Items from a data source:
◇ ◇ ◇ ◇ ◇
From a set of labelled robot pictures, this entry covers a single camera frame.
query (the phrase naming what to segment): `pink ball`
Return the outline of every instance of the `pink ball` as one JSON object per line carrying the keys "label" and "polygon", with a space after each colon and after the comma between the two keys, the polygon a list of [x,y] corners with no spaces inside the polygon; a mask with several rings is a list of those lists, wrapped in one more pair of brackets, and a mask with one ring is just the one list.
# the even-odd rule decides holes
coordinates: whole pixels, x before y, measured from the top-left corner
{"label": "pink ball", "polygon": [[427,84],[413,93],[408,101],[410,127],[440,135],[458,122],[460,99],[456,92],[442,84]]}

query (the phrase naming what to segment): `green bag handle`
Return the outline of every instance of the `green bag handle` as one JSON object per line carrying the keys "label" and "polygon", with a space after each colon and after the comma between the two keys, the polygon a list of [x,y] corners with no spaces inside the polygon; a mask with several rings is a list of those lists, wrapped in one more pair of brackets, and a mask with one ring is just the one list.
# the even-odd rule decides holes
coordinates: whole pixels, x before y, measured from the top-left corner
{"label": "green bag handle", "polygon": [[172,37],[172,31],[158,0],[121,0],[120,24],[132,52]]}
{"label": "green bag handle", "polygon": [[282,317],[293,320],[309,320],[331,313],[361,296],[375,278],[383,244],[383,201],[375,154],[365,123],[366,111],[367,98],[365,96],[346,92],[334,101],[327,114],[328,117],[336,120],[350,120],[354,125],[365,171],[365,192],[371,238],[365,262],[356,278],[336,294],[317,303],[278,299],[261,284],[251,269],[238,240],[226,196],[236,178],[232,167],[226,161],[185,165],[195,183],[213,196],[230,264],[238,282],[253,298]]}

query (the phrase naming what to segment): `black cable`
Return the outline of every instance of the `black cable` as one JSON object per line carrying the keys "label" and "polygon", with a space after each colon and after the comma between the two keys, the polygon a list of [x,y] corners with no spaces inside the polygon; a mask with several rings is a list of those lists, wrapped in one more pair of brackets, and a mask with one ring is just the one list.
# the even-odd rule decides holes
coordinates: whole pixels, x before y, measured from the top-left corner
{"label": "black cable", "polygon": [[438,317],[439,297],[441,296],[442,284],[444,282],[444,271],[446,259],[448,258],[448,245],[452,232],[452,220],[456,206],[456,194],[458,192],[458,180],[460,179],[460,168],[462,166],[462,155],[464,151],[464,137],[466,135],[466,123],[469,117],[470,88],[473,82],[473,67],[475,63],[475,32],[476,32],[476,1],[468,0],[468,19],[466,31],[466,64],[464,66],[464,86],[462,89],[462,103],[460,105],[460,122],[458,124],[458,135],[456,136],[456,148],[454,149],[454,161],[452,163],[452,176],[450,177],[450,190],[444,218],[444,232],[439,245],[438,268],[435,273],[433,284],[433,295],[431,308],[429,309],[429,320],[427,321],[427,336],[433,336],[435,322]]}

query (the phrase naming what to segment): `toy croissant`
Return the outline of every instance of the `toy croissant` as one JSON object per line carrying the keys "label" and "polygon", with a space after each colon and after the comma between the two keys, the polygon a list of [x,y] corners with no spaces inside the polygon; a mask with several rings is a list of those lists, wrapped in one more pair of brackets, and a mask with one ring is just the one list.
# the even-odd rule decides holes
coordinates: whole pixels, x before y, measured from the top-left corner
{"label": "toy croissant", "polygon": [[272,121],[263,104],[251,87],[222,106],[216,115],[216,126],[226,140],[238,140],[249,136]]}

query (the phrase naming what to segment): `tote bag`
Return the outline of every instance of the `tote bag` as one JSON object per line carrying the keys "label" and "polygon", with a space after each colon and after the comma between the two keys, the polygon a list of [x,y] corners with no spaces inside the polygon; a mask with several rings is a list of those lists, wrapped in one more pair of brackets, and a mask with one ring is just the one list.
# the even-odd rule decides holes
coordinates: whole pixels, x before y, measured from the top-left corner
◇ ◇ ◇ ◇ ◇
## Exercise description
Return all lines in the data that include the word "tote".

## Output of the exercise
query (the phrase naming what to segment): `tote bag`
Return the outline of every instance of the `tote bag` as one JSON object per line carrying the keys "label" and "polygon", with a space after each colon and after the comma between the two keys, the polygon a list of [x,y] corners with no spaces inside the polygon; a mask with several rings is a list of those lists, wrapped in one more pair of brackets, and a mask with one ring is just the one list.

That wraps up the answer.